Hi, can you help me please?

I've tried to translate this proverb of Blake, "The bird a nest, the spider a web, man friendship" as _avis nidum, araneus cassem, homo amicitiam_. However, I'm not sure about this use of accusative. Would it be better to use nominative case? What do you think?


----------



## J.F. de TROYES

I think the accusative is the good choice , but I'd prefer a dative expressing the possession : 

_Avi nidus, araneae cassus, homini amicitia.

_


----------



## Casquilho

J.F. de TROYES said:


> I think the accusative is the good choice , but I'd prefer a dative expressing the possession :
> 
> _Avi nidus, araneae cassus, homini amicitia.
> 
> _



Thank you J. F.; that would say literally "A nest to the bird, a web to the spider, friendship to the man", right?
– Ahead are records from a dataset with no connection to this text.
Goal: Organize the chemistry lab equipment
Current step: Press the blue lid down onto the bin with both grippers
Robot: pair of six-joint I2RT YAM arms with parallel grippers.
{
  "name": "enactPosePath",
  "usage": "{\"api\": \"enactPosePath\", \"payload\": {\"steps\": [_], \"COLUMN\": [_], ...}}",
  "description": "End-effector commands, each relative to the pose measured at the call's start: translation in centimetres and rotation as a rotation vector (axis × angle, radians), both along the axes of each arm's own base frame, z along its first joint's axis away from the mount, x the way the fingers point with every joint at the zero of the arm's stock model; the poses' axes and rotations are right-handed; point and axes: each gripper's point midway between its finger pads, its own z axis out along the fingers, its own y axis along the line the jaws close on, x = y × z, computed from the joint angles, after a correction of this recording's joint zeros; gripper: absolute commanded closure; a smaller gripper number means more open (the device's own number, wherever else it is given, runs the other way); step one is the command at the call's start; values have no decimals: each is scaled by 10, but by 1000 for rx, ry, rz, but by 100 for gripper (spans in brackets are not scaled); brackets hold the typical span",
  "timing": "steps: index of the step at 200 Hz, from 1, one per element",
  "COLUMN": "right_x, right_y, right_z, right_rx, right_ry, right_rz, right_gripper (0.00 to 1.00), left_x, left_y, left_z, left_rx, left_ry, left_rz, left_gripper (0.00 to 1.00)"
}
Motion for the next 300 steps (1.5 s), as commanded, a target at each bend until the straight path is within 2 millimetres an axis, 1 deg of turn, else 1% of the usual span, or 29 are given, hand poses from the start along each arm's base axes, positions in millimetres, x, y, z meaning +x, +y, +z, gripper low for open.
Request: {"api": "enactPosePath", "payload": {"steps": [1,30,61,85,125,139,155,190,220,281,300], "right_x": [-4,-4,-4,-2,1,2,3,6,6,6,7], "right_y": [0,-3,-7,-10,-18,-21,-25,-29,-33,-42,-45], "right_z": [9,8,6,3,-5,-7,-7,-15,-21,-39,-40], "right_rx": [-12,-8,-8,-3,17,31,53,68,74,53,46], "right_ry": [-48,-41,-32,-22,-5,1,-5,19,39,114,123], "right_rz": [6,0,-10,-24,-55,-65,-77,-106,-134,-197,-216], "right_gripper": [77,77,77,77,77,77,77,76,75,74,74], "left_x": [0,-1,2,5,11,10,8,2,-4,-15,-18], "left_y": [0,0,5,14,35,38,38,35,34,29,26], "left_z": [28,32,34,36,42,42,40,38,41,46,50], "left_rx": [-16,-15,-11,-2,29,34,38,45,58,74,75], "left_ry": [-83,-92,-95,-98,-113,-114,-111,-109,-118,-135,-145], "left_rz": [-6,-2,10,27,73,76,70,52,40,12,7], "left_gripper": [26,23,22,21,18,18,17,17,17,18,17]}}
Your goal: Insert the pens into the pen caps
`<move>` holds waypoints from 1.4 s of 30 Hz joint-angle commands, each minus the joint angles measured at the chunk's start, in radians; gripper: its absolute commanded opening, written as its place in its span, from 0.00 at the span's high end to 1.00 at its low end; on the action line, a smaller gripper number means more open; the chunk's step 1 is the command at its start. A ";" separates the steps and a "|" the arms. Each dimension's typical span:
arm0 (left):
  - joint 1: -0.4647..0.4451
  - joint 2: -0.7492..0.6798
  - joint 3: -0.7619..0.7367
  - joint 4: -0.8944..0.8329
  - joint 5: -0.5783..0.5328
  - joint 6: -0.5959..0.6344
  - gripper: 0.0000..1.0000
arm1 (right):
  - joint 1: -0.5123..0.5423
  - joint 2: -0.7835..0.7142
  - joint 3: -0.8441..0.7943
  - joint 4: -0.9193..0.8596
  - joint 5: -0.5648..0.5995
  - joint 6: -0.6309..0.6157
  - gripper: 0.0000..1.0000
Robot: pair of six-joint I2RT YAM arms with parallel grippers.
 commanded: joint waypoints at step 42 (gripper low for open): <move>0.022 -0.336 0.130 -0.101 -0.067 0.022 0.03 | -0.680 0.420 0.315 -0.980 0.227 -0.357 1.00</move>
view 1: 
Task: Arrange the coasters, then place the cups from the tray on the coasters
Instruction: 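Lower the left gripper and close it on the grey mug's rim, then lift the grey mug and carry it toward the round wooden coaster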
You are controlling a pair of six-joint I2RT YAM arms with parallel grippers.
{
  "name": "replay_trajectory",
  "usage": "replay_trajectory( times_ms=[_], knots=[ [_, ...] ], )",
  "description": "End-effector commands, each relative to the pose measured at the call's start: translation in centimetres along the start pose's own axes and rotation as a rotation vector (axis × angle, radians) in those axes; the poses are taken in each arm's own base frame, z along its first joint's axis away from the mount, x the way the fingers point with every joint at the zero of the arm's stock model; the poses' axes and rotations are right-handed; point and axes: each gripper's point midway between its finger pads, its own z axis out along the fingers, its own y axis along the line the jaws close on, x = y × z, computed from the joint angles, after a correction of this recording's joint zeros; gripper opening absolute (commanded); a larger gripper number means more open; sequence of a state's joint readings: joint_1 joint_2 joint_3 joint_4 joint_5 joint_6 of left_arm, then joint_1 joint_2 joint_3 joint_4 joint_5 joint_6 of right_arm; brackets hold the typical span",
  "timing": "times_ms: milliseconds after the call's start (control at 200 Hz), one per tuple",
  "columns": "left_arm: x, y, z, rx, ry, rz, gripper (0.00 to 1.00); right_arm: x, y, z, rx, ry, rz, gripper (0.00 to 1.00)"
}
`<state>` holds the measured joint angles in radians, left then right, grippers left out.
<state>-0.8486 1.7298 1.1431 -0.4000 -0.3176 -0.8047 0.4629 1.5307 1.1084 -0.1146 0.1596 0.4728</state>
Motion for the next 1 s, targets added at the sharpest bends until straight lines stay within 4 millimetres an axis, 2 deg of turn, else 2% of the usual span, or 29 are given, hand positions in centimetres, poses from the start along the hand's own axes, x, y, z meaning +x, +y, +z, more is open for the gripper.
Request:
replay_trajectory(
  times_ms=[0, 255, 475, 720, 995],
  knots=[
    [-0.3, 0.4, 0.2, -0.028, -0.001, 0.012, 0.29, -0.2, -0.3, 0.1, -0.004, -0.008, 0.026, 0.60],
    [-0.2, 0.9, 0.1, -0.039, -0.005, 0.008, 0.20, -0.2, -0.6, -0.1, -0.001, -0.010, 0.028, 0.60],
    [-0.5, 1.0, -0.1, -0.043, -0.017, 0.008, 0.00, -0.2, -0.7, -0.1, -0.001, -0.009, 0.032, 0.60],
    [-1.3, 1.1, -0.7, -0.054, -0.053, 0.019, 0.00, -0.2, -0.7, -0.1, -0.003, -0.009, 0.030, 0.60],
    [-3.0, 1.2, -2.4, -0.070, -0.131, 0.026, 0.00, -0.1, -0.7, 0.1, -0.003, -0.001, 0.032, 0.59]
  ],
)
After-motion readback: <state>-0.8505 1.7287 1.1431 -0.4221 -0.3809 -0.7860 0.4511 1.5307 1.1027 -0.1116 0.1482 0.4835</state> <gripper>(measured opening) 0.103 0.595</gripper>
By the way, I think the nominative is _casses_, not?


----------



## Hamlet2508

It is indeed.


----------



## J.F. de TROYES

You're right and sorry for the blunder  !  Indeed , *_cassus_ is wrong and the word is _cassis, -is_,  but is also used in the plural : _casses, -ium _with the same meaning.

  So : _Avi nidus, araneae casses, homini amicitia._


----------



## stevelogan

J.F. de TROYES said:


> I think the accusative is the good choice , but I'd prefer a dative expressing the possession :
> 
> _Avi nidus, araneae cassus, homini amicitia.
> 
> _





 I do not agree that dative is better. Dative has a sense motion in it - in a concrete or a metaphoric way -  like in  "I give it to you  =_ tibi concedo_".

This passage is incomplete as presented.